Repeat exactly, and only, the lines below starting at the line that contains "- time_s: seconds" and ending at the line that contains "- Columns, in", inclusive of both.

**EXERCISE DATA**:

- Opening Delimiter -

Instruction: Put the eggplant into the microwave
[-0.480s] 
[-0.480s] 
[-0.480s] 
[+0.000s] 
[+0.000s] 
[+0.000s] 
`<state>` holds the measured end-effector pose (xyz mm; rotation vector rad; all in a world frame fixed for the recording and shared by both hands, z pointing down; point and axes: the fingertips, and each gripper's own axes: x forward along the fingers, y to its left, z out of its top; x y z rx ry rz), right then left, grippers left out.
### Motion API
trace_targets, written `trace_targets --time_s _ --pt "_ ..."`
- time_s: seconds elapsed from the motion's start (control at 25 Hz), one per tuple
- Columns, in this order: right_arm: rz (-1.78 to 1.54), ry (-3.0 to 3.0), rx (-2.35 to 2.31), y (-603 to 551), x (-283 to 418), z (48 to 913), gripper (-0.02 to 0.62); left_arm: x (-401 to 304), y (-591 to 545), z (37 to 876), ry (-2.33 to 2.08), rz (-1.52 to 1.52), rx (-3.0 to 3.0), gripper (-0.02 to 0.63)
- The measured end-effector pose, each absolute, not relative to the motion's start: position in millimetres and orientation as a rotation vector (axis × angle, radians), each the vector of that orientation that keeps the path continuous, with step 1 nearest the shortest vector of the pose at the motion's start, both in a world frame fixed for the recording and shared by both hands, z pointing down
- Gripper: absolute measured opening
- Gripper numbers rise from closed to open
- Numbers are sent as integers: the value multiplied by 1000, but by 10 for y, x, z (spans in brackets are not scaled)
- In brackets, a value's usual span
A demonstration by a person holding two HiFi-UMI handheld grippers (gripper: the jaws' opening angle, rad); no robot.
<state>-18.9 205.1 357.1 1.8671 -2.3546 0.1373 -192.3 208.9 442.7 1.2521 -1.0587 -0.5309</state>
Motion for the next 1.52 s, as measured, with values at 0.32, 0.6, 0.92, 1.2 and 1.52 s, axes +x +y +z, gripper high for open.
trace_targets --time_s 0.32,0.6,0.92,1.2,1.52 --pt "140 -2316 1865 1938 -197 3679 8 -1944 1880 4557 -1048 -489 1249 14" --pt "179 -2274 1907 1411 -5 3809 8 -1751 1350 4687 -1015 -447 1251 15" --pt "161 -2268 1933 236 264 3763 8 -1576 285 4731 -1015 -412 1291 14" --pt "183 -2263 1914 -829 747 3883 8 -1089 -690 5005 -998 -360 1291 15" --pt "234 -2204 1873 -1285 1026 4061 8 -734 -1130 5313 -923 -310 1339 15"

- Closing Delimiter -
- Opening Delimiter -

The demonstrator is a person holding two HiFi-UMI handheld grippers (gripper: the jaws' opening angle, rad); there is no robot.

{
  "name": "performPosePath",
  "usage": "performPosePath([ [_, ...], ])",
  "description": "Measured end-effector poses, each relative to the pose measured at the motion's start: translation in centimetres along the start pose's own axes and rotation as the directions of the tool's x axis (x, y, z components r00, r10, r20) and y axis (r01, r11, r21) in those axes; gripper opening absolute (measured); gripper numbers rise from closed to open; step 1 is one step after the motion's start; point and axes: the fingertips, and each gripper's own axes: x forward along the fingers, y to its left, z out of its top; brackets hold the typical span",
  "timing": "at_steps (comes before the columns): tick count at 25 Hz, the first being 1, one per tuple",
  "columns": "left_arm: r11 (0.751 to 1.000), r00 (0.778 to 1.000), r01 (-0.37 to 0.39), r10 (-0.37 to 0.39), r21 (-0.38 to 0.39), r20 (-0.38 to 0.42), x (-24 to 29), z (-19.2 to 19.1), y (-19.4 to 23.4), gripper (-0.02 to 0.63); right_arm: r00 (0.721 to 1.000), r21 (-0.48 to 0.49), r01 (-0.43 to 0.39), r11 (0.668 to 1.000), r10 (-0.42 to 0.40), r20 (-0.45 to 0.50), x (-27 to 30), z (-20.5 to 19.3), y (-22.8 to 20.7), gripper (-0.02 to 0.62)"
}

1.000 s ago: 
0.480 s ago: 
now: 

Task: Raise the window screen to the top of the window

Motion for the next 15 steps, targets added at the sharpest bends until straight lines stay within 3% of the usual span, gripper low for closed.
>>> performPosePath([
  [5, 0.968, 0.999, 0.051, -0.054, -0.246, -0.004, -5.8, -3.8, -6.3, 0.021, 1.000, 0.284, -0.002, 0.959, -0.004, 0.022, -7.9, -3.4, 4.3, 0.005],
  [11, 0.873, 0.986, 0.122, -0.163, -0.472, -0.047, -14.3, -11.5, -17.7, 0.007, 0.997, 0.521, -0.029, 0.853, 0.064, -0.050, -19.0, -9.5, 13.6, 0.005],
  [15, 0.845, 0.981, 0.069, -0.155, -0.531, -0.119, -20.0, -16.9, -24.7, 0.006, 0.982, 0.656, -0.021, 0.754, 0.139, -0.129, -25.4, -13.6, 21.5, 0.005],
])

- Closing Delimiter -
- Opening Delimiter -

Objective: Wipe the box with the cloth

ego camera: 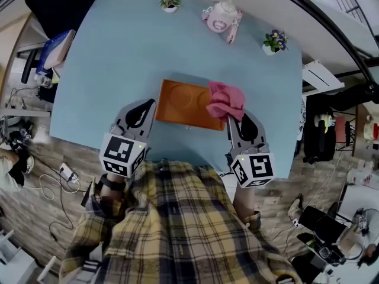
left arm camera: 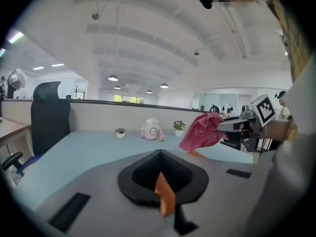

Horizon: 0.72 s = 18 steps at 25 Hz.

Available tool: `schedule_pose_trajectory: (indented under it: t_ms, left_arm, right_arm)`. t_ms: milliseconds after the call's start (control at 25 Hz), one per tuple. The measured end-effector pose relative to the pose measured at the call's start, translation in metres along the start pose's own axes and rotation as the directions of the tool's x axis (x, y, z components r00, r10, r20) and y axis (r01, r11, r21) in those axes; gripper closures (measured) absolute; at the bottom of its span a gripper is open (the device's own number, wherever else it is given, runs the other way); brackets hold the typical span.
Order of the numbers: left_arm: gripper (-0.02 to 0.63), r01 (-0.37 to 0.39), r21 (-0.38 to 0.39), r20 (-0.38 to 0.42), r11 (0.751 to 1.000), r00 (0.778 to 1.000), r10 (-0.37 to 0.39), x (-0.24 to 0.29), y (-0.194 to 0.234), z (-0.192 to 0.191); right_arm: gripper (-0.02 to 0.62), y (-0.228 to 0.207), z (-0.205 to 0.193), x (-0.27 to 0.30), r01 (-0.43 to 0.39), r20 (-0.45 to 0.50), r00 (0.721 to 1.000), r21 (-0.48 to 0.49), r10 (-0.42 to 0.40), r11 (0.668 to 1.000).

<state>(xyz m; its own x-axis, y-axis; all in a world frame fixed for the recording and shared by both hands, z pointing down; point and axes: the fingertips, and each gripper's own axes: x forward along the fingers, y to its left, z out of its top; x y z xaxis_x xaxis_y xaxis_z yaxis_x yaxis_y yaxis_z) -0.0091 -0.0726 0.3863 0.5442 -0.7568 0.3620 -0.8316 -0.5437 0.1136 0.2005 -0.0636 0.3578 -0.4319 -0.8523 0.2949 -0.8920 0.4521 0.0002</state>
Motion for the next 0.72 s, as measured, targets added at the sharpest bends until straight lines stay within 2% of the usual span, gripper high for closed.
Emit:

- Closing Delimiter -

**RESULT OF THE EXERCISE**:
- time_s: seconds elapsed from the motion's start (control at 25 Hz), one per tuple
- Columns, in this order: right_arm: rz (-1.78 to 1.54), ry (-3.0 to 3.0), rx (-2.35 to 2.31), y (-603 to 551), x (-283 to 418), z (48 to 913), gripper (-0.02 to 0.62); left_arm: x (-401 to 304), y (-591 to 545), z (37 to 876), ry (-2.33 to 2.08), rz (-1.52 to 1.52), rx (-3.0 to 3.0), gripper (-0.02 to 0.63)

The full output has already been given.